**INFORMATION**
▼
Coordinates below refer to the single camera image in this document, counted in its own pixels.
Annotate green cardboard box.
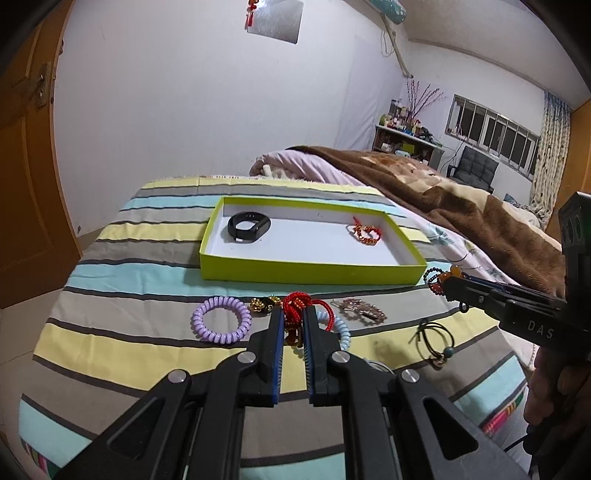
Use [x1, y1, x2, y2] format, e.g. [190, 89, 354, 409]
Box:
[199, 196, 428, 286]

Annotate black hair ties with bead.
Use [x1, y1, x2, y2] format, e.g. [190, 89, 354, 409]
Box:
[409, 318, 458, 370]

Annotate metal door latch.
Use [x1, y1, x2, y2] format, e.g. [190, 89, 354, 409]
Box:
[34, 62, 54, 109]

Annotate floral bedsheet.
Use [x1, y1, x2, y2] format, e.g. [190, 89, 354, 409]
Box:
[406, 217, 522, 287]

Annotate purple flower branches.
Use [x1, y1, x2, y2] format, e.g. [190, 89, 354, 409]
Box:
[406, 79, 446, 123]

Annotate black chair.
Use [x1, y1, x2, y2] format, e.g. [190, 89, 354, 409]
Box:
[450, 147, 499, 192]

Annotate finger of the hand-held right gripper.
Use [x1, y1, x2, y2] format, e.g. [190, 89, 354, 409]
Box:
[466, 276, 568, 305]
[441, 278, 509, 321]

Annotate white wall pipe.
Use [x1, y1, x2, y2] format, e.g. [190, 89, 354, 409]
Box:
[381, 14, 414, 77]

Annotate pink rhinestone hair clip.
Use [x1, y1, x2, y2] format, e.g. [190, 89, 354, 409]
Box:
[331, 298, 387, 326]

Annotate dark and orange beaded bracelet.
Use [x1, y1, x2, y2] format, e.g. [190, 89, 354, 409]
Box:
[422, 265, 462, 301]

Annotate striped cloth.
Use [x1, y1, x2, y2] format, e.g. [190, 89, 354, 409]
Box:
[18, 174, 529, 480]

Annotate light patterned bedding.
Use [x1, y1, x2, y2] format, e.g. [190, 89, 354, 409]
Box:
[503, 194, 546, 227]

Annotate brown blanket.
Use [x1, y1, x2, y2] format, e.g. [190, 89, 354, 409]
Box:
[286, 145, 568, 298]

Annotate light blue spiral hair tie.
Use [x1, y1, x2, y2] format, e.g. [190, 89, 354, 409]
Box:
[290, 310, 352, 357]

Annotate gold and black hair ornament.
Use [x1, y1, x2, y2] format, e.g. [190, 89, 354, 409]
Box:
[249, 295, 282, 317]

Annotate wall air conditioner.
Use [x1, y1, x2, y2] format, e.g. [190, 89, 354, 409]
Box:
[369, 0, 408, 26]

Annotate red cord bracelet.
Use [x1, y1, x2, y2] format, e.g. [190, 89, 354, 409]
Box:
[281, 292, 335, 347]

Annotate black cable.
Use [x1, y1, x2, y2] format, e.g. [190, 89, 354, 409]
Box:
[503, 429, 532, 457]

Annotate purple spiral hair tie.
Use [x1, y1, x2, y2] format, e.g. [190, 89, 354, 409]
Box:
[191, 298, 252, 344]

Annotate pink quilt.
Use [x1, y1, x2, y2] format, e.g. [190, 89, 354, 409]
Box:
[249, 150, 370, 185]

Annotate person's right hand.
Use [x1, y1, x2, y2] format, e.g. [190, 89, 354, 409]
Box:
[524, 351, 587, 428]

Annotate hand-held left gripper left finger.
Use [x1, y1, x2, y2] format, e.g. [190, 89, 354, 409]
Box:
[53, 305, 284, 480]

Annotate patterned curtain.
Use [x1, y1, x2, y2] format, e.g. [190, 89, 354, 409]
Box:
[529, 90, 573, 227]

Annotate clutter of bottles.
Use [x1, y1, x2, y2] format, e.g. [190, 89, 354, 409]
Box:
[379, 99, 437, 141]

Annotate orange wooden door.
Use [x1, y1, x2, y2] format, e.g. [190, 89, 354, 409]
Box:
[0, 0, 84, 310]

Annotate orange wooden wardrobe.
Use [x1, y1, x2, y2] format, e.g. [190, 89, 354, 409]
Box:
[547, 95, 591, 241]

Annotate barred window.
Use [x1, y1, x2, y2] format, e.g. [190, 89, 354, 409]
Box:
[445, 95, 541, 178]

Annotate red and gold bracelet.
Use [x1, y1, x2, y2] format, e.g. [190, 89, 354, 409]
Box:
[347, 216, 383, 246]

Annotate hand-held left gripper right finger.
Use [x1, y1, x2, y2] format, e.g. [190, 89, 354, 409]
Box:
[302, 305, 532, 480]

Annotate white shelf desk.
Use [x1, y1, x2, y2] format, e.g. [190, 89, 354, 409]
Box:
[372, 124, 444, 167]

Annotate black smart band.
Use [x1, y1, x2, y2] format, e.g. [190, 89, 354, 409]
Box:
[228, 211, 271, 243]

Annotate silver foil wall sheet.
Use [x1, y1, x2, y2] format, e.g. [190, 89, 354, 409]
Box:
[245, 0, 304, 44]

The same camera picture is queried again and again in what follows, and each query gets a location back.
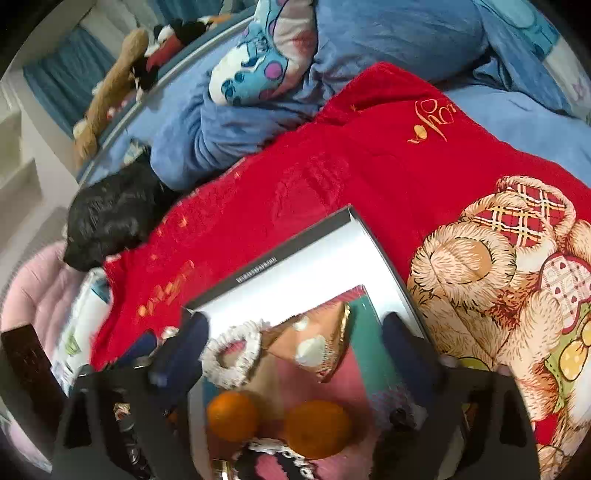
▲
**TASK TO COMPLETE**
Reproduce each record from above exactly; pictures do not belong in the copy.

**REPLY TO THE EXERCISE**
Coordinates below refer to the single camera image in this document, counted in its own pixels.
Annotate green cardboard box.
Use [x1, y1, x2, y2] format, e.g. [190, 89, 354, 409]
Box:
[199, 196, 428, 286]

Annotate black hair ties with bead.
Use [x1, y1, x2, y2] format, e.g. [190, 89, 354, 409]
Box:
[409, 318, 458, 370]

Annotate metal door latch.
Use [x1, y1, x2, y2] format, e.g. [190, 89, 354, 409]
Box:
[34, 62, 54, 109]

Annotate floral bedsheet.
Use [x1, y1, x2, y2] format, e.g. [190, 89, 354, 409]
Box:
[406, 217, 522, 287]

Annotate purple flower branches.
Use [x1, y1, x2, y2] format, e.g. [190, 89, 354, 409]
Box:
[406, 79, 446, 123]

Annotate black chair.
Use [x1, y1, x2, y2] format, e.g. [190, 89, 354, 409]
Box:
[450, 147, 499, 192]

Annotate finger of the hand-held right gripper.
Use [x1, y1, x2, y2] format, e.g. [190, 89, 354, 409]
Box:
[466, 276, 568, 305]
[441, 278, 509, 321]

Annotate white wall pipe.
Use [x1, y1, x2, y2] format, e.g. [190, 89, 354, 409]
Box:
[381, 14, 414, 77]

Annotate pink rhinestone hair clip.
Use [x1, y1, x2, y2] format, e.g. [190, 89, 354, 409]
Box:
[331, 298, 387, 326]

Annotate dark and orange beaded bracelet.
Use [x1, y1, x2, y2] format, e.g. [190, 89, 354, 409]
Box:
[422, 265, 462, 301]

Annotate striped cloth.
Use [x1, y1, x2, y2] format, e.g. [190, 89, 354, 409]
Box:
[18, 174, 529, 480]

Annotate light patterned bedding.
Use [x1, y1, x2, y2] format, e.g. [190, 89, 354, 409]
Box:
[503, 194, 546, 227]

Annotate brown blanket.
Use [x1, y1, x2, y2] format, e.g. [190, 89, 354, 409]
Box:
[286, 145, 568, 298]

Annotate light blue spiral hair tie.
Use [x1, y1, x2, y2] format, e.g. [190, 89, 354, 409]
Box:
[290, 310, 352, 357]

Annotate gold and black hair ornament.
Use [x1, y1, x2, y2] format, e.g. [190, 89, 354, 409]
Box:
[249, 295, 282, 317]

Annotate wall air conditioner.
Use [x1, y1, x2, y2] format, e.g. [190, 89, 354, 409]
Box:
[369, 0, 408, 26]

Annotate red cord bracelet.
Use [x1, y1, x2, y2] format, e.g. [190, 89, 354, 409]
Box:
[281, 292, 335, 347]

Annotate black cable.
Use [x1, y1, x2, y2] format, e.g. [190, 89, 354, 409]
Box:
[503, 429, 532, 457]

Annotate purple spiral hair tie.
Use [x1, y1, x2, y2] format, e.g. [190, 89, 354, 409]
Box:
[191, 298, 252, 344]

Annotate pink quilt.
Use [x1, y1, x2, y2] format, e.g. [190, 89, 354, 409]
Box:
[249, 150, 370, 185]

Annotate person's right hand.
Use [x1, y1, x2, y2] format, e.g. [190, 89, 354, 409]
Box:
[524, 351, 587, 428]

Annotate hand-held left gripper left finger.
Use [x1, y1, x2, y2] format, e.g. [190, 89, 354, 409]
Box:
[53, 305, 284, 480]

Annotate patterned curtain.
Use [x1, y1, x2, y2] format, e.g. [190, 89, 354, 409]
Box:
[529, 90, 573, 227]

Annotate clutter of bottles.
Use [x1, y1, x2, y2] format, e.g. [190, 89, 354, 409]
Box:
[379, 99, 437, 141]

Annotate orange wooden door.
Use [x1, y1, x2, y2] format, e.g. [190, 89, 354, 409]
Box:
[0, 0, 84, 310]

Annotate orange wooden wardrobe.
Use [x1, y1, x2, y2] format, e.g. [190, 89, 354, 409]
Box:
[547, 95, 591, 241]

Annotate barred window.
Use [x1, y1, x2, y2] format, e.g. [190, 89, 354, 409]
Box:
[445, 95, 541, 178]

Annotate red and gold bracelet.
Use [x1, y1, x2, y2] format, e.g. [190, 89, 354, 409]
Box:
[347, 216, 383, 246]

Annotate hand-held left gripper right finger.
Use [x1, y1, x2, y2] format, e.g. [190, 89, 354, 409]
Box:
[302, 305, 532, 480]

Annotate white shelf desk.
Use [x1, y1, x2, y2] format, e.g. [190, 89, 354, 409]
Box:
[372, 124, 444, 167]

Annotate black smart band.
Use [x1, y1, x2, y2] format, e.g. [190, 89, 354, 409]
Box:
[228, 211, 271, 243]

Annotate silver foil wall sheet.
Use [x1, y1, x2, y2] format, e.g. [190, 89, 354, 409]
Box:
[245, 0, 304, 44]

The same camera picture is queried again and again in what follows, and each query gets a location back.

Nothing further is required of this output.